Gauge-invariant TMD factorization for Drell-Yan hadronic tensor at small x

TL;DR

This paper derives a gauge-invariant TMD factorization for the Drell-Yan process at small x, demonstrating the reduction of higher-twist TMDs to leading-twist and comparing results with LHC data.

Contribution

It provides a gauge-invariant factorization framework for the Drell-Yan hadronic tensor at small x, including higher-twist reduction and phenomenological estimates.

Findings

Tensor depends on two leading-twist TMDs: $f_1$ and $h_1^ot$

Results are consistent with LHC angular distribution data

Higher-twist effects reduce to leading-twist in large $N_c$ limit

Abstract

The Drell-Yan hadronic tensor for electromagnetic (EM) current is calculated in the Sudakov region $s\gg Q^2\gg q_\perp^2$ with ${1\over Q^2}$ accuracy, first at the tree level and then with the double-log accuracy.
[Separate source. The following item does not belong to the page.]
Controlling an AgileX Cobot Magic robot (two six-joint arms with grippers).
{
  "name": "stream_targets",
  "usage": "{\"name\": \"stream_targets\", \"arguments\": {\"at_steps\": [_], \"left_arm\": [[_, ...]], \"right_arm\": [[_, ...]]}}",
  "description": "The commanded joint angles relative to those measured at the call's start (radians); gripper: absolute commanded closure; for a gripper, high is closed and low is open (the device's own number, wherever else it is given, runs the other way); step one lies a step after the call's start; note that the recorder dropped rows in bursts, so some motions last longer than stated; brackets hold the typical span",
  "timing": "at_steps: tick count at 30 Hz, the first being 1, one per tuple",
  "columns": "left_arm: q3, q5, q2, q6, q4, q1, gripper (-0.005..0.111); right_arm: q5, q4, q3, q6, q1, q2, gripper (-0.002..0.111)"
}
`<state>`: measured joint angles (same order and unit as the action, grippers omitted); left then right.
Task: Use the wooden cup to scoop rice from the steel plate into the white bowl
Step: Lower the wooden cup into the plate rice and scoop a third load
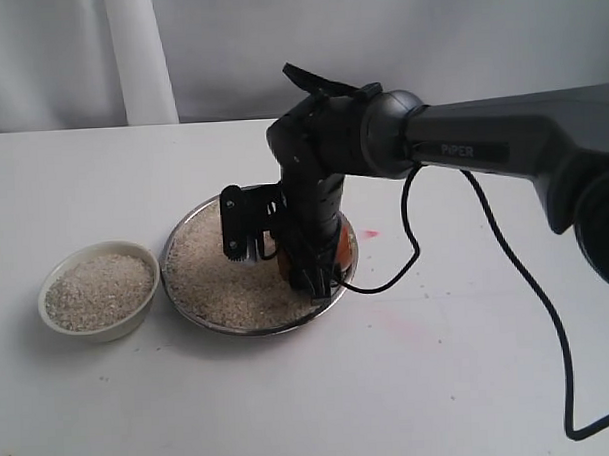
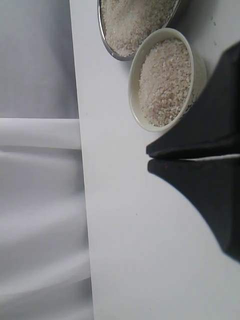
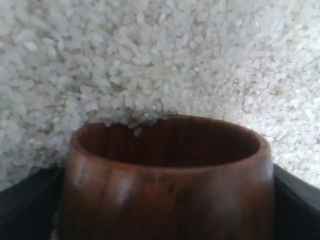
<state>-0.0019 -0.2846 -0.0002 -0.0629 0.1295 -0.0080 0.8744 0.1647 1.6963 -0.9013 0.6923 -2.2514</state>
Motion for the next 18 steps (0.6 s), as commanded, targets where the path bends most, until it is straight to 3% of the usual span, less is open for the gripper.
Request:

It is demonstrated that in the leading order in $N_c$ the higher-twist quark-quark-gluon TMDs reduce to leading-twist TMDs due to QCD equation of motion. The resulting tensor for unpolarized hadrons is EM gauge-invariant and depends on two leading-twist TMDs: $f_1$ responsible for total DY cross section, and Boer-Mulders function $h_1^\perp$. The order-of-magnitude estimates of angular distributions for DY process seem to agree with LHC results at corresponding kinematics.